On one occasion, it was the ninth inning of a critical game. The batter hit the ball to left field and the runner on third broke for the plate with the potential winning run. The catcher crouched to make the tag. There was a fierce collision with the catcher, the runner, and the umpire all knocked to the ground. Everyone eagerly awaited the decision. In one dugout the players were screaming, “He’s safe! He’s safe!” In the other dugout they yelled, “He’s out! He’s out!” The fans were in a divided uproar.

In the midst of the noise and confusion, Bill Klem stood up, looked directly into the stands, raised his fist and exclaimed, “He ain’t nothin’ ‘til I’ve called it!” Klem was the authority and nobody was going to take that away from him!

We live in a day of spiritual and moral confusion. Some claim, “This is the way to live!” Others counter, “No, this is the way!” Many more claim, “There is no one way to live; each person must choose his own way!” Philosophers, educators, sociologists, psychologists, politicians, and even pastors offer their speculations about how we should live. But what we need is not more speculation, but a sure word of authoritative revelation which tells us why we’re on this planet and how we should live in light of that purpose.

What we need is a sure word from God. If the sovereign God has spoken, then some may shout one thing and some another, but the only judgment that matters is what God declares. If God calls it, that settles it! We can only lay aside our speculations and submit to what He says.

In Psalm 19, David shows that God has spoken to us through His revelation in His world (19:1‑6) and in His Word (19:7‑11). He concludes by showing how we must respond (19:12‑14).

Perhaps David wrote the psalm after arising for an early watch out in the Judean wilderness, where he tended sheep for his father and later hid from King Saul. As he sat in the early morning darkness, he was awed with the vastness of space and the immensity of God as he gazed into the starry sky. Soon the darkness gave way to the first rays of light and to a glorious sunrise. David, moved with the greatness of God, wrote this psalm which combines beautiful poetry with profound theology and the appropriate moral response. It shows God’s general revelation in the heavens, God’s specific revelation in the Scriptures, and David’s response.

1. God has revealed Himself generally in His world (19:1‑6).

“The heavens are telling of the glory of God; And their expanse is declaring the work of His hands” (19:1). The Scriptures plainly teach that the universe was created by God: “In the beginning, God created the heavens and the earth” (Gen. 1:1). “...by the word of God the heavens existed long ago and the earth was formed out of water and by water” (2 Pet.

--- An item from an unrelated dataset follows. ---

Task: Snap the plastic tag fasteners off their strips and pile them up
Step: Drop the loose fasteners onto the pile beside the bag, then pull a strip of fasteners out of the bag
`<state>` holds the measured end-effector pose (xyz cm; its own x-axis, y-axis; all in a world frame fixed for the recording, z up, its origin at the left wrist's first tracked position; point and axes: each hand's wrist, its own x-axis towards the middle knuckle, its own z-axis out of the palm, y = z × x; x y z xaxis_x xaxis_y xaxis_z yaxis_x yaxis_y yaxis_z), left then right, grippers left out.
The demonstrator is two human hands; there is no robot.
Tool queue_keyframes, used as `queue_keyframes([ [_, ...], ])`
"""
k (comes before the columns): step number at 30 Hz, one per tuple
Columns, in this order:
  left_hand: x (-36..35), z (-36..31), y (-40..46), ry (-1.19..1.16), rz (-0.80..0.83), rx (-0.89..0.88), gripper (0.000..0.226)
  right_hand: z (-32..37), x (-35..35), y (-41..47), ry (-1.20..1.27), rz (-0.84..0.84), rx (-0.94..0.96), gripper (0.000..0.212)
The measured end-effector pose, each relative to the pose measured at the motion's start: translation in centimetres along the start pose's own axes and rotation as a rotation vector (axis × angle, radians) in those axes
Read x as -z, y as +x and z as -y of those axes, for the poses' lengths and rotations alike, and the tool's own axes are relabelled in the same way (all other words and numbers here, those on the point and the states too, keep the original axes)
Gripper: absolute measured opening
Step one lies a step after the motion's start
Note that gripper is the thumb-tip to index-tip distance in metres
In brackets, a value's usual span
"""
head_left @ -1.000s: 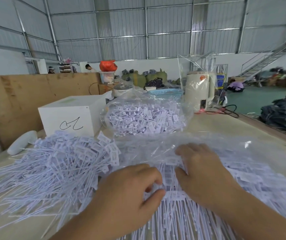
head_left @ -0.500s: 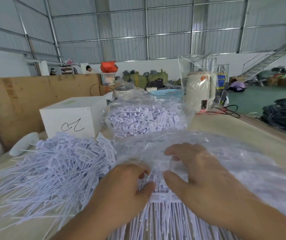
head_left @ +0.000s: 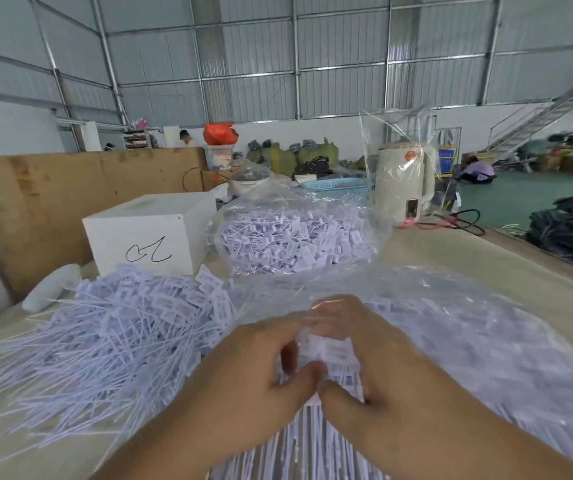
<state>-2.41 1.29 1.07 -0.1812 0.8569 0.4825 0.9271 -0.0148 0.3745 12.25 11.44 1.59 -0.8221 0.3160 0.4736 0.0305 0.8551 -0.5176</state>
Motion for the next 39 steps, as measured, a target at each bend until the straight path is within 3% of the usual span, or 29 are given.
queue_keyframes([
  [3,0.5,0.0,-0.3,0.062,0.017,0.017,0.051,0.1,0.2,-0.1,-0.073,-0.012,0.011,0.051],
  [7,0.6,-0.7,-0.4,0.190,-0.147,0.015,0.046,0.0,0.4,-0.3,-0.175,-0.014,-0.016,0.058],
  [12,1.2,-1.2,-0.5,0.271,-0.226,0.068,0.035,0.5,1.8,0.1,-0.342,0.019,-0.051,0.035],
  [15,1.5,-1.3,-0.5,0.189,-0.248,0.131,0.035,0.7,2.6,0.5,-0.322,0.075,-0.081,0.030],
  [18,1.7,-1.4,-0.3,-0.015,-0.287,0.150,0.021,1.0,2.9,0.4,-0.299,0.027,-0.038,0.019],
  [22,2.8,-0.9,-0.2,-0.236,-0.348,0.171,0.032,1.8,3.4,0.1,-0.349,0.097,-0.039,0.043],
  [25,3.6,-0.5,-0.4,-0.302,-0.150,0.187,0.024,2.0,3.5,0.2,-0.412,0.178,-0.007,0.042],
  [28,3.3,-0.5,-0.8,-0.075,-0.002,0.136,0.035,1.8,3.1,0.3,-0.526,0.188,0.010,0.029],
  [30,3.1,-1.0,-1.1,0.155,-0.028,0.077,0.052,1.7,3.0,0.3,-0.551,0.182,0.001,0.028],
  [32,3.1,-1.7,-1.2,0.291,-0.070,0.040,0.054,1.5,3.0,0.2,-0.563,0.156,0.006,0.030],
  [36,3.4,-2.7,-1.1,0.409,-0.190,-0.062,0.042,1.7,2.5,0.0,-0.570,0.118,0.045,0.035],
  [39,2.6,-3.3,-1.0,0.460,-0.042,-0.068,0.052,2.0,2.6,-0.1,-0.462,0.040,0.037,0.037],
])
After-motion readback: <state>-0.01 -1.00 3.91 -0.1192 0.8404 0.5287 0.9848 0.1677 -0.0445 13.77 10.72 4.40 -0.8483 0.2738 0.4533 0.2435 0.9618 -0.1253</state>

In 19:1‑6, David shows us three things concerning God’s revelation in His creation:

A. There is abundant evidence of God’s glory in His creation (19:1, 2, 4a).

“Glory” comes from a word meaning “weight” or “worth.” We see abundant evidence of God’s weight or worth by looking at His creation, especially at the vastness and grandeur of the universe. Every day the sun in its splendor and every night the stars in their glory tell about the greater glory of the God who spoke them into existence.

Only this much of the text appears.